Restauration collective : un index actualisé pour sécuriser la révision des prix des marchés publics
Face à la volatilité persistante des coûts des denrées alimentaires, de l’énergie et du travail, le Syndicat national de la restauration collective (SNRC) met en avant l'actualisation 2026 de son Index restauration collective, un outil destiné à faciliter la révision des prix dans les marchés publics de restauration collective.
Cette mise à jour intervient dans un contexte marqué par la circulaire du Premier ministre du 24 avril 2026, qui rappelle aux acheteurs publics l'obligation de prévoir des mécanismes de révision des prix, notamment pour les contrats portant sur les denrées alimentaires.
Développé par la profession sous le pilotage de la direction des affaires juridiques (DAJ) de Bercy et avec l'appui de l'Insee, l'index est désormais référencé comme un outil officiel mis à disposition des acteurs du secteur. Contrairement aux indices généraux, il repose sur les principaux postes de dépenses de la restauration collective : les coûts alimentaires (répartis en 11 familles de produits), le coût du travail via l'indice ICHT Restauration et divers coûts d'exploitation tels que l'énergie, les carburants, l'eau, les emballages ou encore l'entretien.
Le SNRC a élaboré deux index distincts, l'un pour la restauration sur place et l'autre pour la restauration livrée, afin de mieux refléter les réalités économiques de ces deux modes d'exploitation.
Selon le syndicat, cet outil vise à préserver l'équilibre économique des contrats, à sécuriser les relations entre acheteurs et prestataires grâce à une formule de calcul objective et à garantir des révisions de prix applicables aussi bien à la hausse qu’à la baisse.

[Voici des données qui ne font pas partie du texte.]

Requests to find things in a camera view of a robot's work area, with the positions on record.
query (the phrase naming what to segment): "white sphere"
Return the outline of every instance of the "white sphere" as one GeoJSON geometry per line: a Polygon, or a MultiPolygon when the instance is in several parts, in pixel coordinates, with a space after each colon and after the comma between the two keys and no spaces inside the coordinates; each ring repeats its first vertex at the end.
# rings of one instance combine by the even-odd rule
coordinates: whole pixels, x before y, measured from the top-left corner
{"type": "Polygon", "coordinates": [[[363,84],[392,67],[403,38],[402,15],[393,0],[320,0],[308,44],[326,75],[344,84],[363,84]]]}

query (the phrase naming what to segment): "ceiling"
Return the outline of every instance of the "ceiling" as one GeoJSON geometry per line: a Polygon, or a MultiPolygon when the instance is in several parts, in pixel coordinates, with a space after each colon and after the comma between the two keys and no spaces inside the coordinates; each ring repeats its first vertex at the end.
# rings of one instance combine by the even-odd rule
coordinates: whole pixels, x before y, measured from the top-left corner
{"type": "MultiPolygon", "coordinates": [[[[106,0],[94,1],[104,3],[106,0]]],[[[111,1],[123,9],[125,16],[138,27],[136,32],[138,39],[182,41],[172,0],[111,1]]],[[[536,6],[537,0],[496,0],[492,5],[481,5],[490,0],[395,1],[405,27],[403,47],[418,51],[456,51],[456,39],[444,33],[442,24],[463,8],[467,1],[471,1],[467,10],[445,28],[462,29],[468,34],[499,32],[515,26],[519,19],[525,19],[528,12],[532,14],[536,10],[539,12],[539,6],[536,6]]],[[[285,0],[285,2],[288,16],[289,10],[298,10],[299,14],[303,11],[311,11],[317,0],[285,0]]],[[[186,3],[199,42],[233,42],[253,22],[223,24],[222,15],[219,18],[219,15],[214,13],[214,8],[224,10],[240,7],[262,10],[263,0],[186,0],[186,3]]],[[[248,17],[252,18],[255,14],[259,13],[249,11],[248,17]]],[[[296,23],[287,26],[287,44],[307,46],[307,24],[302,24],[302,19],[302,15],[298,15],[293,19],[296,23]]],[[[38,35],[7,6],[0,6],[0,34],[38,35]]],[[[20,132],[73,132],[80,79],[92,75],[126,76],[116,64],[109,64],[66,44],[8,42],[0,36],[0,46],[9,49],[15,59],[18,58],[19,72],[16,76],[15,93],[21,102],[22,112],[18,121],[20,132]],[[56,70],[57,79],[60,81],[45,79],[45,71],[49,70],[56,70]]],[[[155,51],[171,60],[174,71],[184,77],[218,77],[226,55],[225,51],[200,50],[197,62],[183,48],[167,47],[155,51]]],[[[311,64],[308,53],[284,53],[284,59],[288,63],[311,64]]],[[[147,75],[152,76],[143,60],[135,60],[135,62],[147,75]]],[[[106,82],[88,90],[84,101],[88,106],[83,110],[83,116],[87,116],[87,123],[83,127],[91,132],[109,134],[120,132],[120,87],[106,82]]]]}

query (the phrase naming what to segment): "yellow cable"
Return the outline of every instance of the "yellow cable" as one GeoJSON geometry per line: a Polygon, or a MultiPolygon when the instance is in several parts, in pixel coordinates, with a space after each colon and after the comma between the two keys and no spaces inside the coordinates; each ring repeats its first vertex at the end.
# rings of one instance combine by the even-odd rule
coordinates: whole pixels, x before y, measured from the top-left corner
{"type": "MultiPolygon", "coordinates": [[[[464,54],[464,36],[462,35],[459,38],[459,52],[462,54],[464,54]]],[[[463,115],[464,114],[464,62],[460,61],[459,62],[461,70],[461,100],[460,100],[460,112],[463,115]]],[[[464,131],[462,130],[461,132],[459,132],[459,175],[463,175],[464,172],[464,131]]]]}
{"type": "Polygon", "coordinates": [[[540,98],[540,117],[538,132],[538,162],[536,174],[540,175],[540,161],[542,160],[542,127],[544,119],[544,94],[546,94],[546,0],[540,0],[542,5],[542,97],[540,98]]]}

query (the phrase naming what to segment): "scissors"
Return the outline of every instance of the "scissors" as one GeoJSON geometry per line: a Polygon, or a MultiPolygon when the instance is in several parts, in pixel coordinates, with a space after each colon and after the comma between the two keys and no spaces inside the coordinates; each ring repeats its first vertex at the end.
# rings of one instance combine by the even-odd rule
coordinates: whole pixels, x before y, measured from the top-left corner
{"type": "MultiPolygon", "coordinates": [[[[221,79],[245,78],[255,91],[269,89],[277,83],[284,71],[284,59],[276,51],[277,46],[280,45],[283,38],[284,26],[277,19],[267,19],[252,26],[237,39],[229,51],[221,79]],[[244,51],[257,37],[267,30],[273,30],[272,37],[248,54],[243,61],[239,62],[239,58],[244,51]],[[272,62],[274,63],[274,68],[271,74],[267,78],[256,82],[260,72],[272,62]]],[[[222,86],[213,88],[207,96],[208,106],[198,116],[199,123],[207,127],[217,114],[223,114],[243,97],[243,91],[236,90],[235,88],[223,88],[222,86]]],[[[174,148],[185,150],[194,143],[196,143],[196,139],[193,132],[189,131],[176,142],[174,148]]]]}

La DAJ recommande désormais le recours à ce type d'index représentatif, avec des révisions semestrielles, voire trimestrielles, plutôt que le maintien de prix fermes peu adaptés aux fluctuations économiques.
L'actualisation réalisée en avril 2026 intègre notamment le passage des références Insee de la base 2015 à la base 2025, avec la révision de plusieurs indices entrant dans la formule de calcul. Le SNRC souligne qu’il ne s'agit pas d’un mécanisme automatique de hausse des prix, mais d'un outil de référence destiné à renforcer la transparence, la sécurité juridique et la sincérité économique des contrats de restauration collective.